### Activity
Only one stretch of the data below is wanted: the lines from the one with "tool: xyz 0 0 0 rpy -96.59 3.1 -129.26" through the one with "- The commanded", repeated exactly.

═══ Task inputs ═══

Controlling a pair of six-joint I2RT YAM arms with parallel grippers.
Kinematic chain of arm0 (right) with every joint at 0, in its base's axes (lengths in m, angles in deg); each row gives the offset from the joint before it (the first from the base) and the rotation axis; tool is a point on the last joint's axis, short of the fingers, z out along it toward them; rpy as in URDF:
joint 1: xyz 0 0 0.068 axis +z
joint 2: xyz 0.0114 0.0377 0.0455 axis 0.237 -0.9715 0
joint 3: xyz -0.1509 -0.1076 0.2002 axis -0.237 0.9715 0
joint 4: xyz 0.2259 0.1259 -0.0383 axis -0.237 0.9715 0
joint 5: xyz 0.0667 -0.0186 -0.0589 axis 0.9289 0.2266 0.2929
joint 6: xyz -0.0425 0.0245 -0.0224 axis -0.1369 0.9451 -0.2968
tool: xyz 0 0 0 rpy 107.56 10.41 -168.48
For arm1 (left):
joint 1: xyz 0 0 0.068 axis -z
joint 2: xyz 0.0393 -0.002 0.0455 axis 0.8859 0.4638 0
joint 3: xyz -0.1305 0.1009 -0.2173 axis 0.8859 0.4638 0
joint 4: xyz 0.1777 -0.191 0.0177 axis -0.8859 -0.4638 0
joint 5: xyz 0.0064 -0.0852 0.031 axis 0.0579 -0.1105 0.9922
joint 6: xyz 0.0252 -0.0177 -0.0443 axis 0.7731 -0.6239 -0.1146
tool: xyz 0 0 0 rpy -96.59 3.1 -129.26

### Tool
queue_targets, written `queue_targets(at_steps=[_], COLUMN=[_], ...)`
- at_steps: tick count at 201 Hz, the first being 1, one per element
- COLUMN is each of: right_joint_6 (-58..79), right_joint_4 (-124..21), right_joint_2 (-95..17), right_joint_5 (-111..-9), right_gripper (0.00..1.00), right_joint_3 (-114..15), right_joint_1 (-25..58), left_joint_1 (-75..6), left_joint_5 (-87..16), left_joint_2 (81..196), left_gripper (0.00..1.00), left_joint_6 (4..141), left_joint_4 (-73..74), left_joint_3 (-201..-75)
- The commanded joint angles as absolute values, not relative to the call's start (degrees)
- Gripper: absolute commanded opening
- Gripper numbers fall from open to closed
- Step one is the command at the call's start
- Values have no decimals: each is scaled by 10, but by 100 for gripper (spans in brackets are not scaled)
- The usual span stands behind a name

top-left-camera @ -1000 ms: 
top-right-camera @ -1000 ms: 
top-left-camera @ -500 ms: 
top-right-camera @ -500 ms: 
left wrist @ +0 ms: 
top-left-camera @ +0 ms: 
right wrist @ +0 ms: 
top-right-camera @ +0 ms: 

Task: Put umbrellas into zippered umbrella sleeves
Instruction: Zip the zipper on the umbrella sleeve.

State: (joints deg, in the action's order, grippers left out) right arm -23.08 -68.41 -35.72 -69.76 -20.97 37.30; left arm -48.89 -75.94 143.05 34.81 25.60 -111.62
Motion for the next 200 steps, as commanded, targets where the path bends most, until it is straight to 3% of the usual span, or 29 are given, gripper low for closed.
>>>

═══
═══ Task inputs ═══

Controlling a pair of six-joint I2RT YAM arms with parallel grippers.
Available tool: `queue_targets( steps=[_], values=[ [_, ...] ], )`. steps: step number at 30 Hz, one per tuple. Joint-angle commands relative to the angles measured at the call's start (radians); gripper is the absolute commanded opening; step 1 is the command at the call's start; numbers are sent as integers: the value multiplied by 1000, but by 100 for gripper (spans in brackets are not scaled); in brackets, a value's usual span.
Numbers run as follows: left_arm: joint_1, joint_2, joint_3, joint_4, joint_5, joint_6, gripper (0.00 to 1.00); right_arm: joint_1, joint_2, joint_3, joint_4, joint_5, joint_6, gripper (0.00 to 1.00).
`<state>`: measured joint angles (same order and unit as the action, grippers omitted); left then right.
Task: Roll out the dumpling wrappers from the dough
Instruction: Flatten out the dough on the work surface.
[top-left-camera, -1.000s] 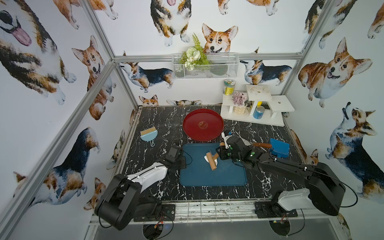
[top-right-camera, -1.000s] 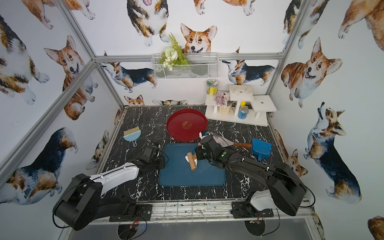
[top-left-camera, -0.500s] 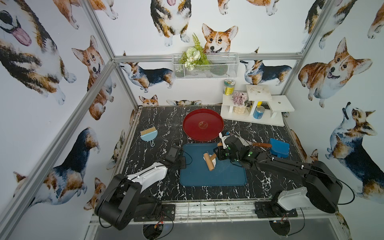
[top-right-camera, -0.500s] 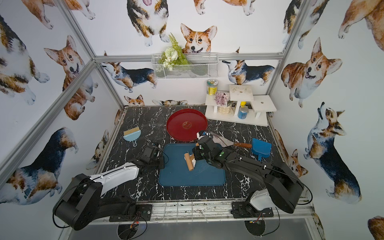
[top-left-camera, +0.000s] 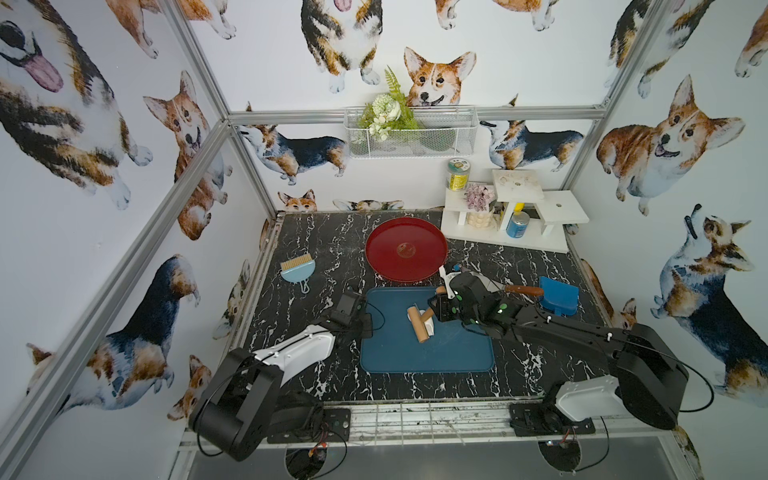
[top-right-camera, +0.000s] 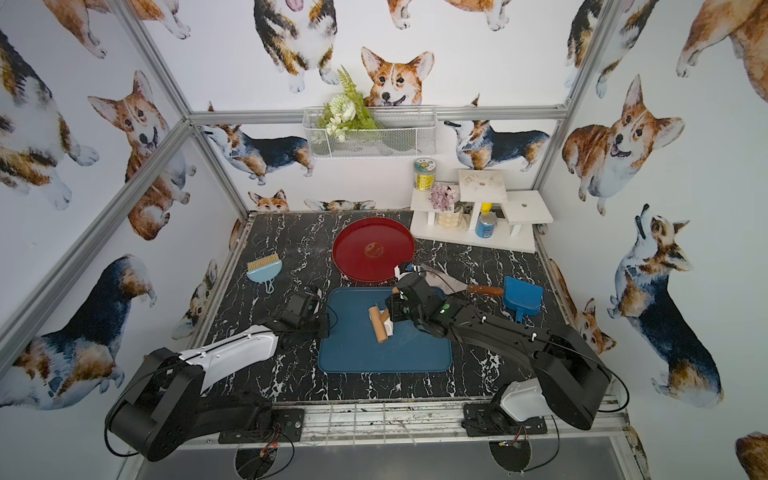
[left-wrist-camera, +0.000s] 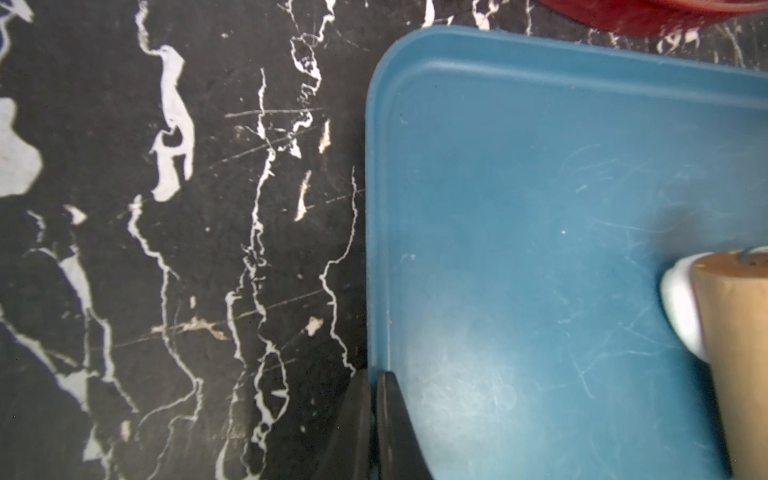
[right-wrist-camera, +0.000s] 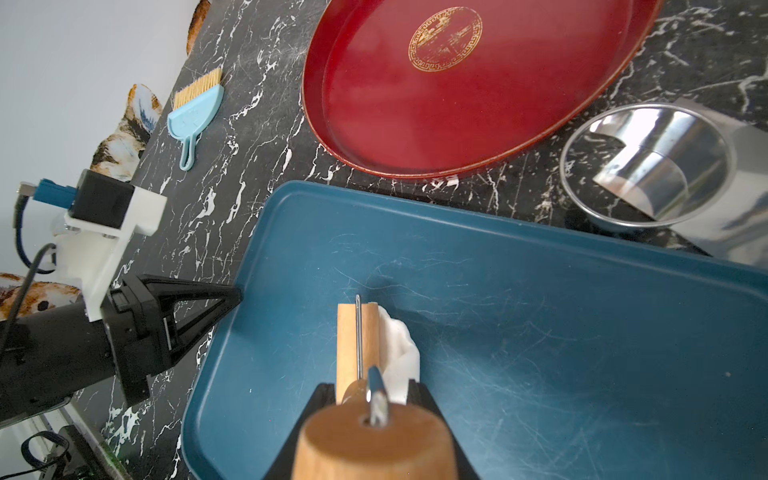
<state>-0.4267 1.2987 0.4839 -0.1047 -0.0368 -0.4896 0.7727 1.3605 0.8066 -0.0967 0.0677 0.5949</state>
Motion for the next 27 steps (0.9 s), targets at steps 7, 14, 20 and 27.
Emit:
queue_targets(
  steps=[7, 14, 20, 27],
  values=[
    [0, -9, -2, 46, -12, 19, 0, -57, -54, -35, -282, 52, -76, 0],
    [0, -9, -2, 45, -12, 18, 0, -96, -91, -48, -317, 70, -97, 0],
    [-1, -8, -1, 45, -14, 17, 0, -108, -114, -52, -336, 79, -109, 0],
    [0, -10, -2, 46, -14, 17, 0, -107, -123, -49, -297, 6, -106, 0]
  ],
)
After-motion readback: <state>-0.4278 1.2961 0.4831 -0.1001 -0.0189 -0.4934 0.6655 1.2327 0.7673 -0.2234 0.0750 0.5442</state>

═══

### Exercise response
tool: xyz 0 0 0 rpy -96.59 3.1 -129.26

### Tool
queue_targets, written `queue_targets(at_steps=[_], COLUMN=[_], ...)`
- at_steps: tick count at 201 Hz, the first being 1, one per element
- COLUMN is each of: right_joint_6 (-58..79), right_joint_4 (-124..21), right_joint_2 (-95..17), right_joint_5 (-111..-9), right_gripper (0.00..1.00), right_joint_3 (-114..15), right_joint_1 (-25..58), left_joint_1 (-75..6), left_joint_5 (-87..16), left_joint_2 (81..196), left_gripper (0.00..1.00), left_joint_6 (4..141), left_joint_4 (-73..74), left_joint_3 (-201..-75)
- The commanded joint angles as absolute values, not relative to the call's start (degrees)

No other output belongs to this answer.